Akka Stream return object from Sink - scala

I've got a SourceQueue. When I offer an element to this I want it to pass through the Stream and when it reaches the Sink have the output returned to the code that offered this element (similar as Sink.head returns an element to the RunnableGraph.run() call).
How do I achieve this? A simple example of my problem would be:
val source = Source.queue[String](100, OverflowStrategy.fail)
val flow = Flow[String].map(element => s"Modified $element")
val sink = Sink.ReturnTheStringSomehow
val graph = source.via(flow).to(sink).run()
val x = graph.offer("foo")
println(x) // Output should be "Modified foo"
val y = graph.offer("bar")
println(y) // Output should be "Modified bar"
val z = graph.offer("baz")
println(z) // Output should be "Modified baz"
Edit: For the example I have given in this question Vladimir Matveev provided the best answer. However, it should be noted that this solution only works if the elements are going into the sink in the same order they were offered to the source. If this cannot be guaranteed the order of the elements in the sink may differ and the outcome might be different from what is expected.
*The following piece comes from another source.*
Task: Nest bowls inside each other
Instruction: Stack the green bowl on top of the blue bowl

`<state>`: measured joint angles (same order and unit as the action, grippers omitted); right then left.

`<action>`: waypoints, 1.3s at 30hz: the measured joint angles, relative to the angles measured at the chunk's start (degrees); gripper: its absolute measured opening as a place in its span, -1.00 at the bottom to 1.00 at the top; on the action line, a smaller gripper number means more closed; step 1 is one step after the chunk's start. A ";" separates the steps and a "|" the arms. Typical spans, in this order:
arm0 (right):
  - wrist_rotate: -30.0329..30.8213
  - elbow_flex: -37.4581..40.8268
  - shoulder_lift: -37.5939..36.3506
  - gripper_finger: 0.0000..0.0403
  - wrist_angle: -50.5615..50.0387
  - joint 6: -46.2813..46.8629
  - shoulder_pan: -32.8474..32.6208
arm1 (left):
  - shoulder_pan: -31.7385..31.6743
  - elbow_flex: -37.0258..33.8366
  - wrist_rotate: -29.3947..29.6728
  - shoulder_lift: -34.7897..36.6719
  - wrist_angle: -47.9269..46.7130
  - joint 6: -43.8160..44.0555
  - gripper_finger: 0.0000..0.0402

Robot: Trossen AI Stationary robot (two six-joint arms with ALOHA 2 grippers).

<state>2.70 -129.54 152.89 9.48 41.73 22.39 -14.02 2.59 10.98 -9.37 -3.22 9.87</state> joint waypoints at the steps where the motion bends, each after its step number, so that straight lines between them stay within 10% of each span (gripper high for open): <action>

I believe it is simpler to use the already existing primitive for pulling values from a stream, called Sink.queue. Here is an example:
val source = Source.queue[String](128, OverflowStrategy.fail)
val flow = Flow[String].map(element => s"Modified $element")
val sink = Sink.queue[String]().withAttributes(Attributes.inputBuffer(1, 1))
val (sourceQueue, sinkQueue) = source.via(flow).toMat(sink)(Keep.both).run()
def getNext: String = Await.result(sinkQueue.pull(), 1.second).get
sourceQueue.offer("foo")
println(getNext)
sourceQueue.offer("bar")
println(getNext)
sourceQueue.offer("baz")
println(getNext)
It does exactly what you want.
Note that setting the inputBuffer attribute for the queue sink may or may not be important for your use case - if you don't set it, the buffer will be zero-sized and the data won't flow through the stream until you invoke the pull() method on the sink.
sinkQueue.pull() yields a Future[Option[T]], which will be completed successfully with Some if the sink receives an element or with a failure if the stream fails. If the stream completes normally, it will be completed with None. In this particular example I'm ignoring this by using Option.get but you would probably want to add custom logic to handle this case.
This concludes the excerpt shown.